● EXERCISE AIM
Each line from the opening of the material through the line holding "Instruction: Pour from" needs to be returned exactly, with the pictures left out.

● RECORDS FOR THIS TASK
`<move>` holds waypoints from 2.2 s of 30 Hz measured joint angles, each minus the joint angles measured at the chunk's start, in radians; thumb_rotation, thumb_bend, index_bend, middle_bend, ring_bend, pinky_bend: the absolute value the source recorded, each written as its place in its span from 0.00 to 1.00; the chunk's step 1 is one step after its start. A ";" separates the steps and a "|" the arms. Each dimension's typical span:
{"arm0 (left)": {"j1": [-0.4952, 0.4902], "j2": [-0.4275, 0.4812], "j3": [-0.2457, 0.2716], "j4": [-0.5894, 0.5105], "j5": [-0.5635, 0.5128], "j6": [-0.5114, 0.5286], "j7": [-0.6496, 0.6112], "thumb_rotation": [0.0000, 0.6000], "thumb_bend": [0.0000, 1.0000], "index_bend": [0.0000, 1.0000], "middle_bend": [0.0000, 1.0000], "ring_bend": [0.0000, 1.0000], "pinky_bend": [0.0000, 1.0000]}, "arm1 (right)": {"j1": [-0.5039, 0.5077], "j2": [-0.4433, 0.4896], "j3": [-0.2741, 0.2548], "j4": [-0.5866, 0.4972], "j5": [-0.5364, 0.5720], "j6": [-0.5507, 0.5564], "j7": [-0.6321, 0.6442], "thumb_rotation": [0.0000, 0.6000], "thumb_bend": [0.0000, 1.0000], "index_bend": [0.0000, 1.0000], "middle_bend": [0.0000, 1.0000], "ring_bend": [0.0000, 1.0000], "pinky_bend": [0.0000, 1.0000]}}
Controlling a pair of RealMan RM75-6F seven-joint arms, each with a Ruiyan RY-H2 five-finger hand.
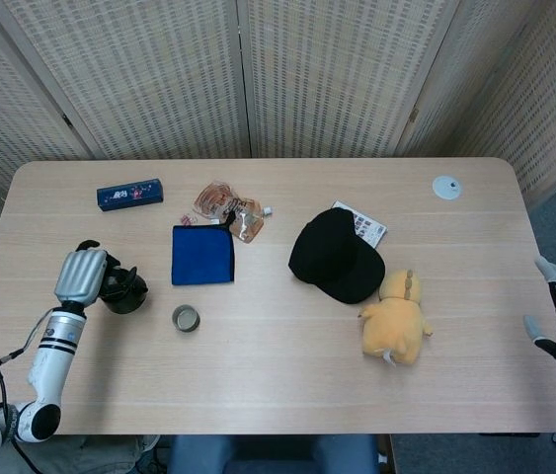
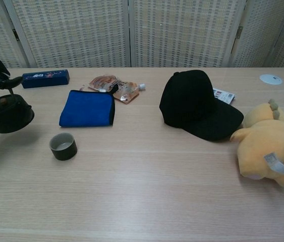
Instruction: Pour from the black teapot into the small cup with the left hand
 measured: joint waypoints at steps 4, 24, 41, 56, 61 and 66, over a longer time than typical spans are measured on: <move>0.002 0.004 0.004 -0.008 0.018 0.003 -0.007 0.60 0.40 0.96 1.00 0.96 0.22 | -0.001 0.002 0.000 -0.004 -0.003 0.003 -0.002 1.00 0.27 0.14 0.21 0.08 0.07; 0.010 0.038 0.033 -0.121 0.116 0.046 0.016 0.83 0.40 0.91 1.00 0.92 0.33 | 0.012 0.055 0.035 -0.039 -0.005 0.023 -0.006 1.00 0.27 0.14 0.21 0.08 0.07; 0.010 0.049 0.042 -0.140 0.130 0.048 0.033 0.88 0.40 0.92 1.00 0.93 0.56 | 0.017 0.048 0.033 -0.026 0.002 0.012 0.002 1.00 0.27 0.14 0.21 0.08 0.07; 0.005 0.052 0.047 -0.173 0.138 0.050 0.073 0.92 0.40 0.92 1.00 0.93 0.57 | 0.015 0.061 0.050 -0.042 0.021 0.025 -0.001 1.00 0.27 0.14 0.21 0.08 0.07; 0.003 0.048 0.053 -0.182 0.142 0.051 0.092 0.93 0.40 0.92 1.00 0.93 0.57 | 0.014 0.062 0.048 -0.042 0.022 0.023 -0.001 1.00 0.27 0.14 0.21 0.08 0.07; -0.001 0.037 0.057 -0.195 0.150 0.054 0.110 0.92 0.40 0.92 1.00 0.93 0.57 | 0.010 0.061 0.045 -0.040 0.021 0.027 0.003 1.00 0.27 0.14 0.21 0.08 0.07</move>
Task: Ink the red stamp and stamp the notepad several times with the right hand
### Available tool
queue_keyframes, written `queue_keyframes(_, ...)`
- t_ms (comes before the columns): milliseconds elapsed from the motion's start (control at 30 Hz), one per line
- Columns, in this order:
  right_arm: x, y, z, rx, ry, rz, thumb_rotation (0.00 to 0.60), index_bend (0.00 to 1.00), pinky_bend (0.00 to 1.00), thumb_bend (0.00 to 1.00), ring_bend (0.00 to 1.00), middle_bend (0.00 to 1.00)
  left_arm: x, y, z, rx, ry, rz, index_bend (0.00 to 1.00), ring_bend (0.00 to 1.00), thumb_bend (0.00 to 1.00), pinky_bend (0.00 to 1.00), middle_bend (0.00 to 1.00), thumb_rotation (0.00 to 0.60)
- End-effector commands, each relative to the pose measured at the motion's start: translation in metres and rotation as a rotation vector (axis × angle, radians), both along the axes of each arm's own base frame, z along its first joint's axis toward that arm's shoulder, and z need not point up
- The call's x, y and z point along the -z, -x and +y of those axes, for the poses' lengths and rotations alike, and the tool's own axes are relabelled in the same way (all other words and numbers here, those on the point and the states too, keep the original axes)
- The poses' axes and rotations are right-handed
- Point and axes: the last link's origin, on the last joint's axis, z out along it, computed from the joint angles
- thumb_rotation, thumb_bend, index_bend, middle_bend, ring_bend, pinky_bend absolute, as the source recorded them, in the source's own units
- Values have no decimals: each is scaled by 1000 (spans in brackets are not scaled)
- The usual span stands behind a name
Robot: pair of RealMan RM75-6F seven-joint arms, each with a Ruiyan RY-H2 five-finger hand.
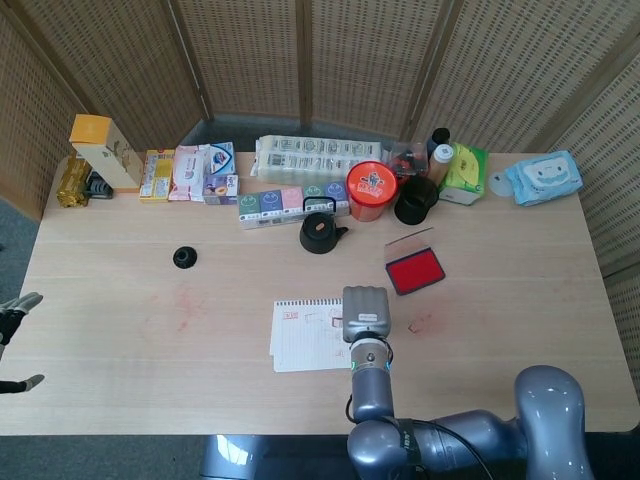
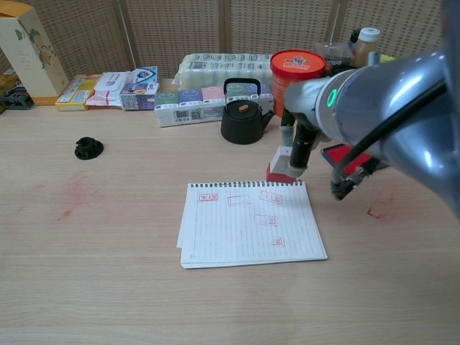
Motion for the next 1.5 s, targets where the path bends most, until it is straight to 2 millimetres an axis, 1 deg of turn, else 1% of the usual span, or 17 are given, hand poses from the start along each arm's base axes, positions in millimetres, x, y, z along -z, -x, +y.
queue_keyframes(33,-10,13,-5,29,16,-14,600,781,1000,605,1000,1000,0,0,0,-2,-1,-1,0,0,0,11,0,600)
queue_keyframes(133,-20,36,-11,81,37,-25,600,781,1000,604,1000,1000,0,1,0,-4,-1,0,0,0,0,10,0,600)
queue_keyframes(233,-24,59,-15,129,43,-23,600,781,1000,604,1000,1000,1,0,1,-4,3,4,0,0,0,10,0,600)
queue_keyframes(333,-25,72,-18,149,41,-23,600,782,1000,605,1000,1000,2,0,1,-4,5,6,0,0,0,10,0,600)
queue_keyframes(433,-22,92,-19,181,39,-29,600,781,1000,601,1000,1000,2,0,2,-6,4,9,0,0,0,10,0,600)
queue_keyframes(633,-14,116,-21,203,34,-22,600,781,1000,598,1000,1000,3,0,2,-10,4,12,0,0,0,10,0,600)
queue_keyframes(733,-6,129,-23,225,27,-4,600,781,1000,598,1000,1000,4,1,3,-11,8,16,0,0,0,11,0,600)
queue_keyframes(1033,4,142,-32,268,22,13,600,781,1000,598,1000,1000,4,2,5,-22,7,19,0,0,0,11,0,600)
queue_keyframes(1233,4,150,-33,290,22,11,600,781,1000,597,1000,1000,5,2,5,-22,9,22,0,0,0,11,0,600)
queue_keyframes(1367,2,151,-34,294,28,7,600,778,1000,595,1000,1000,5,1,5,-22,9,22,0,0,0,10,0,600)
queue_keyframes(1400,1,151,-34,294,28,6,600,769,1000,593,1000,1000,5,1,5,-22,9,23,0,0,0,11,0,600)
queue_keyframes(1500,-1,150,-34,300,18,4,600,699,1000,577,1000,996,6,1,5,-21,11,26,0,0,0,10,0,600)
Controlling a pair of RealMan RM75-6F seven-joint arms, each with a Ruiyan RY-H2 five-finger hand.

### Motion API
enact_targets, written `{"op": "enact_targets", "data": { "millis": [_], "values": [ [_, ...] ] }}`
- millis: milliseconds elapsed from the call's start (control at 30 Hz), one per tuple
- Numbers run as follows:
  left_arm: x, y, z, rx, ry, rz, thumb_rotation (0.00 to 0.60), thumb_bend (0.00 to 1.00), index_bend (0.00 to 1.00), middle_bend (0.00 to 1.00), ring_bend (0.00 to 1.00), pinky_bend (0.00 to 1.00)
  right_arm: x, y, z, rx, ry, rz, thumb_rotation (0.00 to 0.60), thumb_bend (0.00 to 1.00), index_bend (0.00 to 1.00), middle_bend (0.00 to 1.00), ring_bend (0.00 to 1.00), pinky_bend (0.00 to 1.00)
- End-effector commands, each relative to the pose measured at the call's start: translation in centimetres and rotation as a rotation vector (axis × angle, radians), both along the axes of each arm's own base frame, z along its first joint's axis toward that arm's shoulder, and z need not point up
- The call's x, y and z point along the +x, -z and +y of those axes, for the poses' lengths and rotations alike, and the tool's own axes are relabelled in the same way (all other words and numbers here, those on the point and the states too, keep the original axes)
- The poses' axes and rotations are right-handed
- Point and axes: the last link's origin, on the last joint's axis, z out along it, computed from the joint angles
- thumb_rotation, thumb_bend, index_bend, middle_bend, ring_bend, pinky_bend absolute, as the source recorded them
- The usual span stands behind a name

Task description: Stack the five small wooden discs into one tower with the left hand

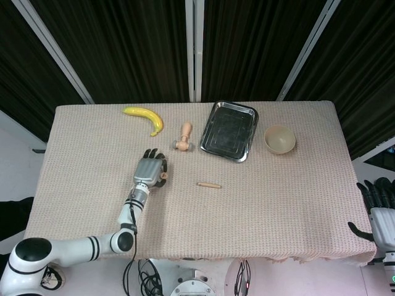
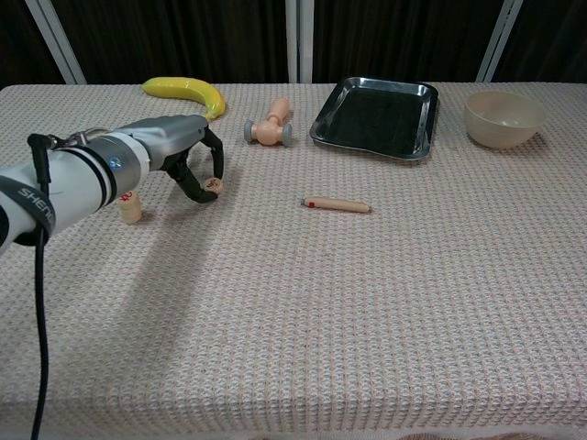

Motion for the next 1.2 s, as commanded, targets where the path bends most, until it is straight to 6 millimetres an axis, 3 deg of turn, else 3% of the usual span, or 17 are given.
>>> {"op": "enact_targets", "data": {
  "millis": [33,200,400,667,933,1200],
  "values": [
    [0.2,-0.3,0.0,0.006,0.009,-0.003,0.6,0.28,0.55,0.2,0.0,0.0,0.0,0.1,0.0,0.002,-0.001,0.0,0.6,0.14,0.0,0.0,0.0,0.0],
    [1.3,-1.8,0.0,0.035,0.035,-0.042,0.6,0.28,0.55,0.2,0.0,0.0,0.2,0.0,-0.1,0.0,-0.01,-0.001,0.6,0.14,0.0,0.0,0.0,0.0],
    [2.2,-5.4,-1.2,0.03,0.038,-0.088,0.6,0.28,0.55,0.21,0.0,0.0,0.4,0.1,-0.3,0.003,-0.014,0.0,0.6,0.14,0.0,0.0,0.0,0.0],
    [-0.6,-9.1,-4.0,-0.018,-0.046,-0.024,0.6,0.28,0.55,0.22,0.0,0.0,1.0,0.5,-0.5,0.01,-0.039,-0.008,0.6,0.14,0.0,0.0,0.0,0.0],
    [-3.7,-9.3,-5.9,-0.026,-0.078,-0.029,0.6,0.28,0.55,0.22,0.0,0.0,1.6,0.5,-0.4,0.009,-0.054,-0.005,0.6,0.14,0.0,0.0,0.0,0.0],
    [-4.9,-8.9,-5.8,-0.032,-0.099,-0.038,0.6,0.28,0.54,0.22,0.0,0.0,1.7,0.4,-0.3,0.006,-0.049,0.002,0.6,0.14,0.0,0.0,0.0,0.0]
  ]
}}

● FINAL ANSWER
`<move>` holds waypoints from 2.2 s of 30 Hz measured joint angles, each minus the joint angles measured at the chunk's start, in radians; thumb_rotation, thumb_bend, index_bend, middle_bend, ring_bend, pinky_bend: the absolute value the source recorded, each written as its place in its span from 0.00 to 1.00; the chunk's step 1 is one step after its start. A ";" separates the steps and a "|" the arms. Each dimension's typical span:
{"arm0 (left)": {"j1": [-0.4952, 0.4902], "j2": [-0.4275, 0.4812], "j3": [-0.2457, 0.2716], "j4": [-0.5894, 0.5105], "j5": [-0.5635, 0.5128], "j6": [-0.5114, 0.5286], "j7": [-0.6496, 0.6112], "thumb_rotation": [0.0000, 0.6000], "thumb_bend": [0.0000, 1.0000], "index_bend": [0.0000, 1.0000], "middle_bend": [0.0000, 1.0000], "ring_bend": [0.0000, 1.0000], "pinky_bend": [0.0000, 1.0000]}, "arm1 (right)": {"j1": [-0.5039, 0.5077], "j2": [-0.4433, 0.4896], "j3": [-0.2741, 0.2548], "j4": [-0.5866, 0.4972], "j5": [-0.5364, 0.5720], "j6": [-0.5507, 0.5564], "j7": [-0.6321, 0.6442], "thumb_rotation": [0.0000, 0.6000], "thumb_bend": [0.0000, 1.0000], "index_bend": [0.0000, 1.0000], "middle_bend": [0.0000, 1.0000], "ring_bend": [0.0000, 1.0000], "pinky_bend": [0.0000, 1.0000]}}
Controlling a pair of RealMan RM75-6F seven-joint arms, each with a Ruiyan RY-H2 five-finger hand.
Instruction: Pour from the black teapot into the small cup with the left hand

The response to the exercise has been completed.